9. D'autre part, aux termes des stipulations de l'article 1er de la convention collective nationale du travail mécanique du bois, des scieries, du négoce et de l'importation des bois du 28 novembre 1955, étendue par un arrêté du 28 novembre 1955, et telle que modifiée par un avenant du 24 juin 1963, également étendu, sont régies par cette convention les activités référencées sous le " groupe 73 " de la nomenclature unifiée des entreprises et des industries, telle qu'elle résultait du décret du 16 janvier 1947, hors bois d'industrie. Ce groupe contenait notamment, sous le code 737-2, l'activité " importation des bois coloniaux et étrangers ", laquelle doit désormais s'entendre, après actualisation de la nomenclature d'activités et ainsi que le soutiennent les requérants, comme visant les activités d'importation de bois du Nord, de bois tropicaux ou américains, pour les entreprises dont l'activité principale d'approvisionnement résulte de l'achat à l'importation ou sur les marchés internationaux, lesdites opérations étant supérieures à 50 % des achats totaux en bois et dérivés du bois.
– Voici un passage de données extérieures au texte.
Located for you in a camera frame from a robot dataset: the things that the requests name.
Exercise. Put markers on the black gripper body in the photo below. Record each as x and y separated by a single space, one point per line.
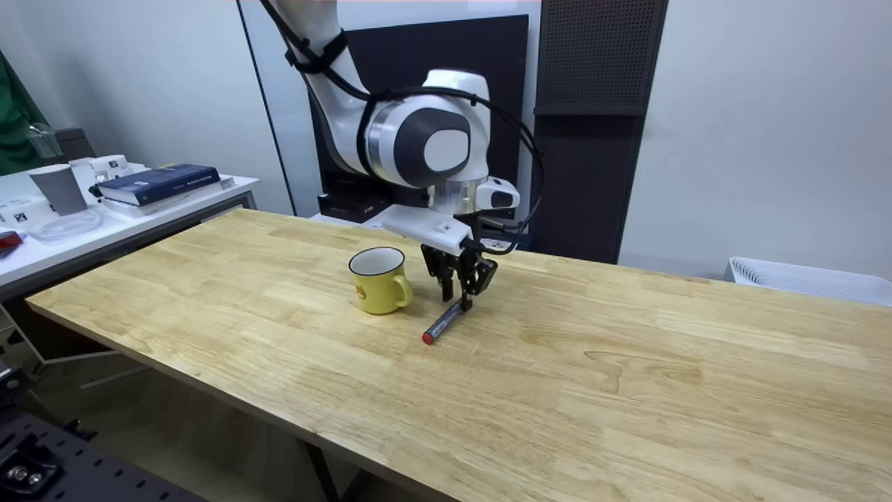
450 252

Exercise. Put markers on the grey marker with red cap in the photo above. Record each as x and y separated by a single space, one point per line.
445 320

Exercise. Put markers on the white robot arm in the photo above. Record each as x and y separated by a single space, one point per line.
436 147

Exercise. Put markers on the yellow enamel mug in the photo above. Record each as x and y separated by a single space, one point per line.
379 290

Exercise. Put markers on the tall dark cabinet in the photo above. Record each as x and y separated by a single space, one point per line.
595 140

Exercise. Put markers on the black panel behind robot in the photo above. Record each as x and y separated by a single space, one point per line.
399 57

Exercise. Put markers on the black table leg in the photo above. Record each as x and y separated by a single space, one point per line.
323 475

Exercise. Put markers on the blue book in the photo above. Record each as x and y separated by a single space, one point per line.
157 181

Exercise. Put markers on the white side table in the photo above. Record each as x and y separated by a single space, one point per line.
141 224

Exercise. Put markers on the white plastic bin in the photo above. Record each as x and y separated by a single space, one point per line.
799 280

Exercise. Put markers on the white device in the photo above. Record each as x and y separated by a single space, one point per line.
100 168

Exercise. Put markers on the clear plastic dish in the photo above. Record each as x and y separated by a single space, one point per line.
71 224

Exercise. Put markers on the grey box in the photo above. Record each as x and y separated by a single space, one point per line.
60 189

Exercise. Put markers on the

Ces activités relèvent également du code APE 46.73 A.
10. Il résulte de ce qui précède que la convention du 8 décembre 2015, laquelle régit les activités économiques des " entreprises dont l'activité principale est le " commerce de gros de bois et de matériaux de construction " correspondant au code APE 46.73A ", comprend dans son champ, d'une part, les activités de " commerce de gros de bois et dérivés " visées par la convention du 17 décembre 1996, à l'exclusion des exceptions mentionnées du 1 au 3 de l'article 1er de cette convention, et, d'autre part, les activités, régies par la convention du 28 novembre 1955, d'importation de bois du Nord, de bois tropicaux ou américains. Par suite, il résulte de ce qui a été dit au point 6 que les requérants sont fondés à soutenir que le ministre chargé du travail ne pouvait rendre obligatoire la convention du 8 décembre 2015 pour les salariés et les employeurs des entreprises dont l'activité est déjà régie par les conventions du 17 décembre 1996 et du 28 novembre 1955 dans leur version en vigueur étendue. L'arrêté attaqué doit être annulé dans cette mesure.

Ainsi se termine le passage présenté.